Supermercado, moradia e contas recorrentes concentram a maior parte dos gastos mensais e reduzem a margem para imprevistos.
Conforme informação divulgada pelo g1.
Despesas essenciais concentram mais da metade do orçamento
As despesas básicas, como compra de alimentos, contas mensais e moradia, representam **57% do orçamento dos brasileiros**. Esse peso reduz a capacidade das famílias de lidar com emergências e ajustar prioridades.
Segundo a pesquisa, **80% das pessoas acham difícil manter as contas em dia**, um indicador do aperto financeiro enfrentado por muitos lares, inclusive no Espírito Santo.
Supermercado e moradia, onde o capixaba paga mais
No Espírito Santo, o gasto médio mensal com supermercado é de R$ 1.030, acima da média nacional de R$ 930. A região Sul registra os maiores custos em supermercado, enquanto o Nordeste apresenta os menores valores.
Em moradia, a diferença também é significativa, com os capixabas desembolsando R$ 1.320 por mês, superior à média nacional de R$ 1.100, e maior que a média da Região Sudeste.
Nas contas recorrentes, como água, luz, internet e streaming, a média nacional é de R$ 520, valor igual ao gasto médio registrado no Espírito Santo.
Saúde, transporte, lazer e cuidados pessoais
Em transporte e mobilidade, o brasileiro gasta em média R$ 350 por mês, e esse é também o valor médio no Espírito Santo. Já em saúde e atividade física, a média nacional é de R$ 540, enquanto no Estado sobe para R$ 560.
No lazer, o gasto médio no Brasil é de R$ 340, e no Espírito Santo atinge R$ 400. Em compras gerais, como calçados e cosméticos, a média nacional é de R$ 390, e no Estado fica em R$ 380.
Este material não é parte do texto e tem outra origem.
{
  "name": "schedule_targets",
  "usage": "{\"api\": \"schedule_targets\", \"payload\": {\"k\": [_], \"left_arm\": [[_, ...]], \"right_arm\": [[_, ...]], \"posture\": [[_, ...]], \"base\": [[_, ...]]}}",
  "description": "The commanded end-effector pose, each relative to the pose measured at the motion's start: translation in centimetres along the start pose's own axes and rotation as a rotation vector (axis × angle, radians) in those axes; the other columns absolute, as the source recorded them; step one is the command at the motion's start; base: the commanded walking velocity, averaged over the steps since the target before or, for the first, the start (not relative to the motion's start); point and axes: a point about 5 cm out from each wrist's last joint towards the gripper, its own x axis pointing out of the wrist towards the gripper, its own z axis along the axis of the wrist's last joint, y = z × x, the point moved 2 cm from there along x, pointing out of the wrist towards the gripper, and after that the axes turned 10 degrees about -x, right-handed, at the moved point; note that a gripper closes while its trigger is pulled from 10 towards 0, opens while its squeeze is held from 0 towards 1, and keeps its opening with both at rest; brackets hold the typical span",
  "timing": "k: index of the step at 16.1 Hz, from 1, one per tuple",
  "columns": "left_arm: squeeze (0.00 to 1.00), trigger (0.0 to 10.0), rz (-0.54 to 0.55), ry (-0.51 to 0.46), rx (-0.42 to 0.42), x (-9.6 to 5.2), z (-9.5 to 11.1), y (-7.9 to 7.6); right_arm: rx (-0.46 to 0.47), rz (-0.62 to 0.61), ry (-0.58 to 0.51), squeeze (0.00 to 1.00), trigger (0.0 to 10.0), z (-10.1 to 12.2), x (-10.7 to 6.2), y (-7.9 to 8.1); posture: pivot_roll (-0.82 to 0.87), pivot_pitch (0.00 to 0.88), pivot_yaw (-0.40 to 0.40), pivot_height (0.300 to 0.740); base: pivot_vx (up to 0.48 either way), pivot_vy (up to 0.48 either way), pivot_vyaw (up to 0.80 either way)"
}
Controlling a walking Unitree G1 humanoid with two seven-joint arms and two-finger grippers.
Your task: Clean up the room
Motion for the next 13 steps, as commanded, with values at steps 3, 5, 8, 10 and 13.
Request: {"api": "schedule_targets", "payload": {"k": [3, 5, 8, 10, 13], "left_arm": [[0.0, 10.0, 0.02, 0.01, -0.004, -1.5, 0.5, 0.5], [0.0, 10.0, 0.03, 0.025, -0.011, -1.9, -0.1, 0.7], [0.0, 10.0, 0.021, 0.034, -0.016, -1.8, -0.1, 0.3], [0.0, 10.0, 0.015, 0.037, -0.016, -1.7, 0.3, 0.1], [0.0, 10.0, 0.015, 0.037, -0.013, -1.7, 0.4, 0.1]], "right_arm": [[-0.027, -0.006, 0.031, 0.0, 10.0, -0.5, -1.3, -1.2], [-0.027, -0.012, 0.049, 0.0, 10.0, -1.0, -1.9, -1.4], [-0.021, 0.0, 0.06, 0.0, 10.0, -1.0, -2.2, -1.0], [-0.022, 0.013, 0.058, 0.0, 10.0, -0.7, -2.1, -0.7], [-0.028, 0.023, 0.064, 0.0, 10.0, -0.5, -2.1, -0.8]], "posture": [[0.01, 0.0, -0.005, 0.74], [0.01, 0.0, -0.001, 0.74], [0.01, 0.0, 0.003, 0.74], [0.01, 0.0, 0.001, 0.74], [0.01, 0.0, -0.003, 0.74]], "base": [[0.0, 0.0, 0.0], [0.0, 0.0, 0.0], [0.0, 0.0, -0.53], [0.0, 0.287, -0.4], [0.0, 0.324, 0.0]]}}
Em cuidados pessoais, como barbearia, manicure e tratamentos estéticos, o custo médio mensal entre os capixabas é de R$ 170, o terceiro maior do país, atrás do Ceará, com R$ 180, e empatado com o Distrito Federal e Mato Grosso, com R$ 170 cada.
Impacto regional e comportamento das famílias
“Quando as despesas essenciais ocupam uma fatia tão grande do orçamento, sobra menos espaço para ajustes e imprevistos”, afirmou Aline Vieira, especialista da Serasa em educação financeira, ao comentar os efeitos do peso das despesas essenciais.
As variações regionais, segundo a especialista, também ajudam a explicar diferenças de custo: “As variações regionais mostram que o custo de vida está diretamente ligado ao contexto econômico local”.
Mesmo com o aumento dos gastos, a pesquisa mostra que a maioria dos brasileiros não planeja mudar de cidade para reduzir despesas. Apenas um em cada dez entrevistados diz cogitar essa possibilidade em 2026, indicando que a reorganização do orçamento é vista como solução prioritária.
Os dados citados acima foram divulgados com base na pesquisa mencionada pelo g1, que reúne informações sobre gastos médios por categoria e percepção das famílias brasileiras.